== Goal of the exercise ==
No pictures, please: print exactly the lines from the one that contains "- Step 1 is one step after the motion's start" through the last line of the listing.

:::::

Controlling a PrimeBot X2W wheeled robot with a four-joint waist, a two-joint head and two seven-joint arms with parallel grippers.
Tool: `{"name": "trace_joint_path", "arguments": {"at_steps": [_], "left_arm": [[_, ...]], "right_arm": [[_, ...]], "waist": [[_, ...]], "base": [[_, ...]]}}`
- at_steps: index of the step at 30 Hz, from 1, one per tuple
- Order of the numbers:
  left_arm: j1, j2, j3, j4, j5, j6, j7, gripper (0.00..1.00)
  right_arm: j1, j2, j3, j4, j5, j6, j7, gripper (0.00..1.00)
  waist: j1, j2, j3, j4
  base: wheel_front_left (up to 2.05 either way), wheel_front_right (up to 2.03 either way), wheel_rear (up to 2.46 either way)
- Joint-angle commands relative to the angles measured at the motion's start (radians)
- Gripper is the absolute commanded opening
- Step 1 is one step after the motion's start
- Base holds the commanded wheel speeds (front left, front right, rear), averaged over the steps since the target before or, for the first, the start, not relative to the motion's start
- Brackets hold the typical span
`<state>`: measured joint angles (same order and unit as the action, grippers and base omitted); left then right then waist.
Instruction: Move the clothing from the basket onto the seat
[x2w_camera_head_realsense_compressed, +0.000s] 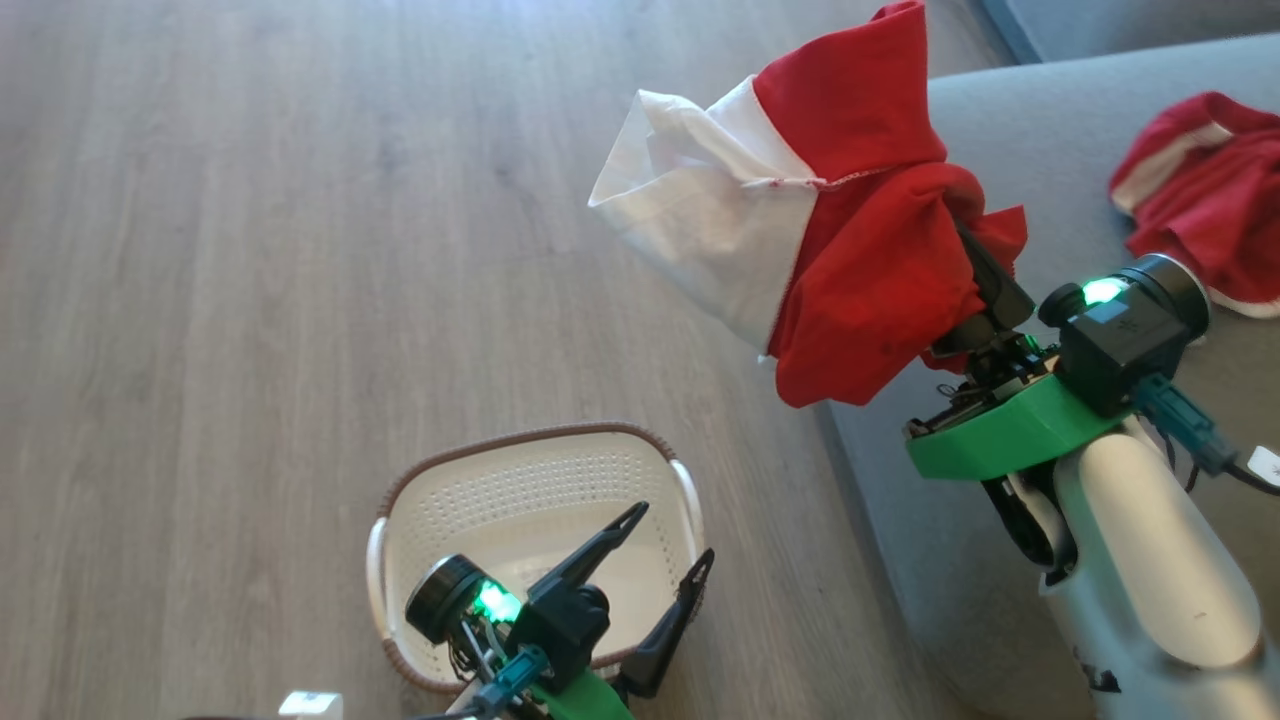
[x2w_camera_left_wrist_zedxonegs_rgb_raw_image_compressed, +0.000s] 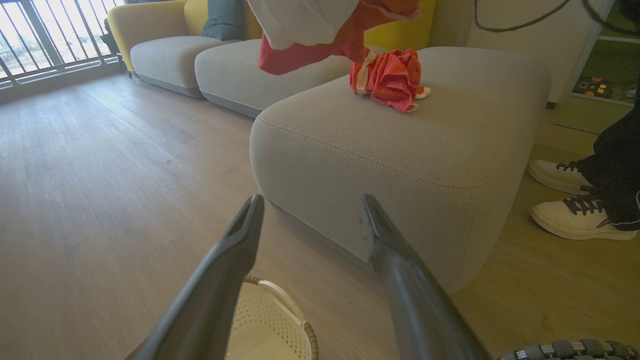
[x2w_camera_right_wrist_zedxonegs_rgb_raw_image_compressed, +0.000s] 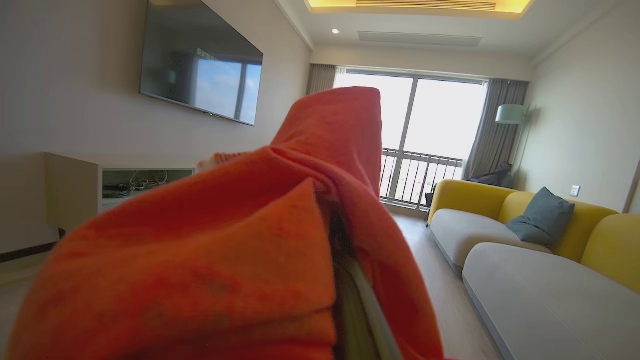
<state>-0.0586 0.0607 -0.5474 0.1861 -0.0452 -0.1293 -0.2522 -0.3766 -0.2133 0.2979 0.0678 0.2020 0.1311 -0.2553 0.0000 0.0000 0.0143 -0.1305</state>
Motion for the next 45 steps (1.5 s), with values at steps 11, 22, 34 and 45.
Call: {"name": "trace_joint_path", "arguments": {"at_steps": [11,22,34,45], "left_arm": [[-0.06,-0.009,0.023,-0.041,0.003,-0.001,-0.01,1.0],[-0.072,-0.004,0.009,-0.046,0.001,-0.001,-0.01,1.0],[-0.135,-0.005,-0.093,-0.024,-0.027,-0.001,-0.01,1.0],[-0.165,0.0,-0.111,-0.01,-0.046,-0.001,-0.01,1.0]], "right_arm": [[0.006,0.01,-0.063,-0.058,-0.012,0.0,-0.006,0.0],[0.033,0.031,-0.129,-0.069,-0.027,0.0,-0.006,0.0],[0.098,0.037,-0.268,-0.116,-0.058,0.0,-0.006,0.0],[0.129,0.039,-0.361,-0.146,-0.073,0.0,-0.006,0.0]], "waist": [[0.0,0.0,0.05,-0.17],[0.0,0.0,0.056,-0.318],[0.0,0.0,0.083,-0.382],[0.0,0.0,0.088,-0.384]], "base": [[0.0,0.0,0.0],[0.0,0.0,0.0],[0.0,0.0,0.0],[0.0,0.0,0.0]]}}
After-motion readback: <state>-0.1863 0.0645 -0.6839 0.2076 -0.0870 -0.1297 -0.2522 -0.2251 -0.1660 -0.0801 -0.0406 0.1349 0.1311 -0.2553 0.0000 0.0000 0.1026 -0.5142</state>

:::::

== Expected output ==
- Step 1 is one step after the motion's start
- Base holds the commanded wheel speeds (front left, front right, rear), averaged over the steps since the target before or, for the first, the start, not relative to the motion's start
- Brackets hold the typical span
`<state>`: measured joint angles (same order and unit as the action, grippers and base omitted); left then right then waist.
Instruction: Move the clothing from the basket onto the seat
[x2w_camera_head_realsense_compressed, +0.000s] 
[x2w_camera_left_wrist_zedxonegs_rgb_raw_image_compressed, +0.000s] 
[x2w_camera_right_wrist_zedxonegs_rgb_raw_image_compressed, +0.000s] 
<state>-0.0586 0.0607 -0.5474 0.1861 -0.0452 -0.1293 -0.2522 -0.3766 -0.2133 0.2979 0.0678 0.2020 0.1311 -0.2553 0.0000 0.0000 0.0143 -0.1305</state>
Motion for the next 45 steps (1.5 s), with values at steps 11, 22, 34 and 45.
Call: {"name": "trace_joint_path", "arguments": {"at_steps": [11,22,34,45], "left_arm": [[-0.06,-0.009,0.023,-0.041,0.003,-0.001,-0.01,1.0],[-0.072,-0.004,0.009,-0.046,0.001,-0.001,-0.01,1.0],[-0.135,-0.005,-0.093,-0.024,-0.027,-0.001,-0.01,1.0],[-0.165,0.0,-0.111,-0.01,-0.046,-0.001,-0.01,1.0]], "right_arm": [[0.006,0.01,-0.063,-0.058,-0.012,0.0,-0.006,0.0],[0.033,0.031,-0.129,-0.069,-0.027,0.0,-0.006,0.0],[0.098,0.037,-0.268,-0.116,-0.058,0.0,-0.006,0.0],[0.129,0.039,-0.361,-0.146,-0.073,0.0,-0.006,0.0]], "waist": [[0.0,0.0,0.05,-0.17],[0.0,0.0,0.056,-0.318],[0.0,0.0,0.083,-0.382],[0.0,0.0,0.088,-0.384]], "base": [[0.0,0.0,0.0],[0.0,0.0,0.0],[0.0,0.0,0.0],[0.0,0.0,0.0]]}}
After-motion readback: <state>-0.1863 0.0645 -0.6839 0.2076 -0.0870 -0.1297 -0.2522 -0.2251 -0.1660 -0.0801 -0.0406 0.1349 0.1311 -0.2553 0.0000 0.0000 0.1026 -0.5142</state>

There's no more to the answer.